### WHAT IS NEEDED
All of the data that follows is to be written out exactly, with images excluded.

[Stored items from a collection]
################

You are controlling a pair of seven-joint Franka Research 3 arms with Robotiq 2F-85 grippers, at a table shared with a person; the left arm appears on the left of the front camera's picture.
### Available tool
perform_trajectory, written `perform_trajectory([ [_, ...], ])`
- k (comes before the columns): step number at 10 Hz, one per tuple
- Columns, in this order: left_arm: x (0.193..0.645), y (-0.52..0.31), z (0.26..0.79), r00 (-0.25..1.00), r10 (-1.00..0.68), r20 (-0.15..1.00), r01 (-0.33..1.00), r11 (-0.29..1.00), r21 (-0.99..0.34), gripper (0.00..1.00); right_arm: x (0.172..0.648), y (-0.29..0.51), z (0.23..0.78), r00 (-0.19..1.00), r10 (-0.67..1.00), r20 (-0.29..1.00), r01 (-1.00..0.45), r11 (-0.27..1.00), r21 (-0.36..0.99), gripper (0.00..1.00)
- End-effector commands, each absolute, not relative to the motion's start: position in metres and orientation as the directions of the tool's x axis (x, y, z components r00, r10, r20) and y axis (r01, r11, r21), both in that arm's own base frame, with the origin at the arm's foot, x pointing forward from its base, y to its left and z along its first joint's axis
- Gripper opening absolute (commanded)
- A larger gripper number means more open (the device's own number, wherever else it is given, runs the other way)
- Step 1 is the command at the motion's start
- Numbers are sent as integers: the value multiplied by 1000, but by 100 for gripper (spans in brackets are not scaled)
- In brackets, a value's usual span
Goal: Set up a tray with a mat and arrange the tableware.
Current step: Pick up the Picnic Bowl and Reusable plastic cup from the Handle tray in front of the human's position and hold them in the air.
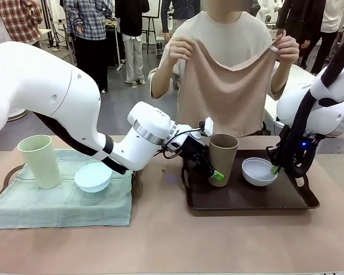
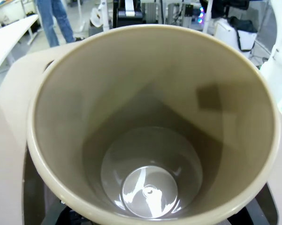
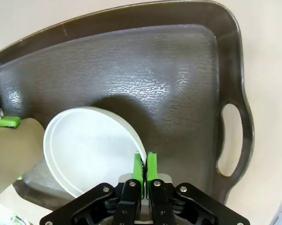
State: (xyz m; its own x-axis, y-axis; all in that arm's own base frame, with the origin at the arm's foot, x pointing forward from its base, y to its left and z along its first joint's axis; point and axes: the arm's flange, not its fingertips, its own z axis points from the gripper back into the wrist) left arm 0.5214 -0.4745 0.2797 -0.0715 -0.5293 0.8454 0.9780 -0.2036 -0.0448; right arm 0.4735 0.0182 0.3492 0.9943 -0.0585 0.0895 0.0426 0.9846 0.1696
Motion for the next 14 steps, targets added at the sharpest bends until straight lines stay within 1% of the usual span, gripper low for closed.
perform_trajectory([
  [1, 516, -473, 289, -84, -489, 868, 980, -196, -16, 0, 467, 21, 357, 994, -14, 104, -5, 983, 184, 0],
  [2, 508, -472, 301, -102, -528, 843, 978, -206, -10, 9, 455, 28, 371, 999, 42, 31, -46, 987, 152, 0],
  [5, 486, -467, 366, -131, -531, 837, 980, -198, 28, 9, 414, 51, 439, 986, 130, 103, -147, 974, 174, 0],
  [7, 468, -465, 409, -176, -531, 829, 979, -185, 90, 9, 392, 53, 496, 974, 133, 186, -161, 976, 147, 0],
  [9, 454, -456, 448, -182, -535, 825, 982, -147, 122, 9, 375, 53, 541, 963, 117, 244, -148, 982, 115, 0],
  [11, 437, -453, 476, -185, -546, 817, 983, -111, 148, 9, 363, 48, 573, 963, 97, 251, -127, 986, 106, 0],
  [14, 422, -447, 498, -188, -565, 803, 982, -80, 173, 9, 362, 39, 590, 967, 75, 245, -109, 986, 129, 0],
])
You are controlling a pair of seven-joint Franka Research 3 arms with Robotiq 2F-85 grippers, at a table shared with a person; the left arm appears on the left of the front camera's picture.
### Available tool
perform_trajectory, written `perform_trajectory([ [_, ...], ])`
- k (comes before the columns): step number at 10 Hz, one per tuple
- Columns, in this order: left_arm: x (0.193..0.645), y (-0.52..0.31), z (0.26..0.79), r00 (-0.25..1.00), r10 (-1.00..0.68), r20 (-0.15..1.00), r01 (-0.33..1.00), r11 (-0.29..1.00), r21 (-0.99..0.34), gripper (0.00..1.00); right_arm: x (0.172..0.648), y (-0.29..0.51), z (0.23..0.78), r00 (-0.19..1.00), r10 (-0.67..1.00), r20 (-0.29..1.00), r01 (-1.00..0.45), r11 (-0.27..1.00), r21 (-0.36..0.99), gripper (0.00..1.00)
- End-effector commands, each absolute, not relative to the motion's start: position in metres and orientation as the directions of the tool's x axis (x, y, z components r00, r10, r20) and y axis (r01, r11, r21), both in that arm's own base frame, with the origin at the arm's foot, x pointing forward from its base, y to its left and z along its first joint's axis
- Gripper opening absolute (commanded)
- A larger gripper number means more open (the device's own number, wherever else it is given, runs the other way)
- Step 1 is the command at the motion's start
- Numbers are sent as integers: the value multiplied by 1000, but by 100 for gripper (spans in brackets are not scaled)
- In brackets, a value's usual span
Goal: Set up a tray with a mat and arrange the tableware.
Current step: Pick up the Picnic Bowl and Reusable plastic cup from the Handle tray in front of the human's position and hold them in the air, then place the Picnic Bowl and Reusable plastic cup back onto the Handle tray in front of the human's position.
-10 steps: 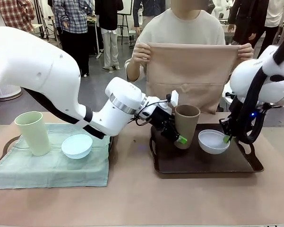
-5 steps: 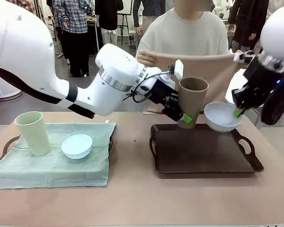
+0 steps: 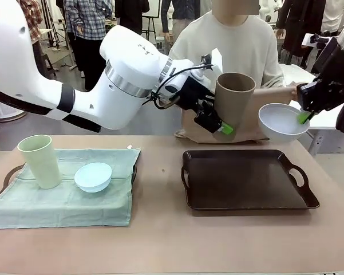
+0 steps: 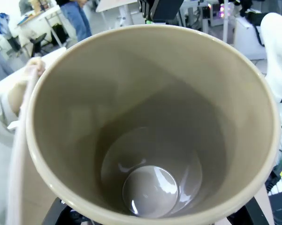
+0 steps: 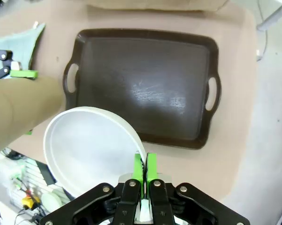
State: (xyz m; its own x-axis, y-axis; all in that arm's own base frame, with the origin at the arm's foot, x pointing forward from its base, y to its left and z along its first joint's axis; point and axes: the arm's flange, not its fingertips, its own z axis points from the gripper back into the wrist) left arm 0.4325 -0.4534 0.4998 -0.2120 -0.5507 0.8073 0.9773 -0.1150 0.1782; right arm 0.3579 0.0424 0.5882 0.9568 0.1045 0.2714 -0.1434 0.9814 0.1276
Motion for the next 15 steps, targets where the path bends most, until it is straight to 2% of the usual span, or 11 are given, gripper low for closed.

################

### RESULT OF THE TASK
You are controlling a pair of seven-joint Franka Research 3 arms with Robotiq 2F-85 grippers, at a table shared with a person; the left arm appears on the left of the front camera's picture.
### Available tool
perform_trajectory, written `perform_trajectory([ [_, ...], ])`
- k (comes before the columns): step number at 10 Hz, one per tuple
- Columns, in this order: left_arm: x (0.193..0.645), y (-0.52..0.31), z (0.26..0.79), r00 (-0.25..1.00), r10 (-1.00..0.68), r20 (-0.15..1.00), r01 (-0.33..1.00), r11 (-0.29..1.00), r21 (-0.99..0.34), gripper (0.00..1.00); right_arm: x (0.172..0.648), y (-0.29..0.51), z (0.23..0.78), r00 (-0.19..1.00), r10 (-0.67..1.00), r20 (-0.29..1.00), r01 (-1.00..0.45), r11 (-0.27..1.00), r21 (-0.36..0.99), gripper (0.00..1.00)
- End-effector commands, each absolute, not relative to the motion's start: position in metres and orientation as the directions of the tool's x axis (x, y, z components r00, r10, r20) and y axis (r01, r11, r21), both in that arm's own base frame, with the origin at the arm's foot, x pointing forward from its base, y to its left and z along its first joint's axis
- Gripper opening absolute (commanded)
- A larger gripper number means more open (the device's own number, wherever else it is given, runs the other way)
- Step 1 is the command at the motion's start
- Numbers are sent as integers: the value multiplied by 1000, but by 100 for gripper (spans in brackets are not scaled)
- In brackets, a value's usual span
Goal: Set up a tray with a mat and arrange the tableware.
Current step: Pick up the Picnic Bowl and Reusable plastic cup from the Handle tray in front of the human's position and hold them in the air.
State: (xyz m; its own x-axis, y-axis; all in that arm's own base frame, with the origin at the arm's foot, x pointing forward from its base, y to its left and z along its first joint's axis; point and axes: the arm's flange, not its fingertips, its own z axis points from the gripper back into the wrist) left arm 0.5214 -0.4745 0.2797 -0.0715 -0.5293 0.8454 0.9780 -0.2036 -0.0448; right arm 0.4735 0.0182 0.3492 0.9943 -0.0585 0.0895 0.0426 0.9846 0.1696
Motion for the next 14 steps, targets added at the sharpest bends until straight lines stay within 1% of the usual span, gripper low for closed.
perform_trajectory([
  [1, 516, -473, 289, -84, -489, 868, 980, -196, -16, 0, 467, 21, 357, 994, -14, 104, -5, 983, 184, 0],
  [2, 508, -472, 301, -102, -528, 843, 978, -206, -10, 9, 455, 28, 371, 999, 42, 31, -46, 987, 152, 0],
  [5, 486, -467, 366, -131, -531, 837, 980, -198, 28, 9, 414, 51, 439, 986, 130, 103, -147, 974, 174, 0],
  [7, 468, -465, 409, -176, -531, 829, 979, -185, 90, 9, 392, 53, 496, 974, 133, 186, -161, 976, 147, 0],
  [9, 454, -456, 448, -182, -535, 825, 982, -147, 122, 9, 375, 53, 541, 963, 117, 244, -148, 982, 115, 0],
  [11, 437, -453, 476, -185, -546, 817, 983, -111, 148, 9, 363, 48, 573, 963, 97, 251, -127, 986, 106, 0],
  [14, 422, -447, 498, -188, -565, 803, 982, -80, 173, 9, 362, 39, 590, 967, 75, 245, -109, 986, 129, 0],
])
You are controlling a pair of seven-joint Franka Research 3 arms with Robotiq 2F-85 grippers, at a table shared with a person; the left arm appears on the left of the front camera's picture.
### Available tool
perform_trajectory, written `perform_trajectory([ [_, ...], ])`
- k (comes before the columns): step number at 10 Hz, one per tuple
- Columns, in this order: left_arm: x (0.193..0.645), y (-0.52..0.31), z (0.26..0.79), r00 (-0.25..1.00), r10 (-1.00..0.68), r20 (-0.15..1.00), r01 (-0.33..1.00), r11 (-0.29..1.00), r21 (-0.99..0.34), gripper (0.00..1.00); right_arm: x (0.172..0.648), y (-0.29..0.51), z (0.23..0.78), r00 (-0.19..1.00), r10 (-0.67..1.00), r20 (-0.29..1.00), r01 (-1.00..0.45), r11 (-0.27..1.00), r21 (-0.36..0.99), gripper (0.00..1.00)
- End-effector commands, each absolute, not relative to the motion's start: position in metres and orientation as the directions of the tool's x axis (x, y, z components r00, r10, r20) and y axis (r01, r11, r21), both in that arm's own base frame, with the origin at the arm's foot, x pointing forward from its base, y to its left and z along its first joint's axis
- Gripper opening absolute (commanded)
- A larger gripper number means more open (the device's own number, wherever else it is given, runs the other way)
- Step 1 is the command at the motion's start
- Numbers are sent as integers: the value multiplied by 1000, but by 100 for gripper (spans in brackets are not scaled)
- In brackets, a value's usual span
Goal: Set up a tray with a mat and arrange the tableware.
Current step: Pick up the Picnic Bowl and Reusable plastic cup from the Handle tray in front of the human's position and hold them in the air, then place the Picnic Bowl and Reusable plastic cup back onto the Handle tray in front of the human's position.
-10 steps: 
-5 steps: 
+0 steps: 
+0 steps: 
+0 steps: 
State: (xyz m; its own x-axis, y-axis; all in that arm's own base frame, with the origin at the arm's foot, x pointing forward from its base, y to its left and z along its first joint's axis; point and axes: the arm's flange, not its fingertips, its own z axis points from the gripper back into the wrist) left arm 0.4325 -0.4534 0.4998 -0.2120 -0.5507 0.8073 0.9773 -0.1150 0.1782; right arm 0.3579 0.0424 0.5882 0.9568 0.1045 0.2714 -0.1434 0.9814 0.1276
Motion for the next 15 steps, targets where the path bends most, until it is straight to 2% of the usual span, or 11 are given, gripper low for closed.

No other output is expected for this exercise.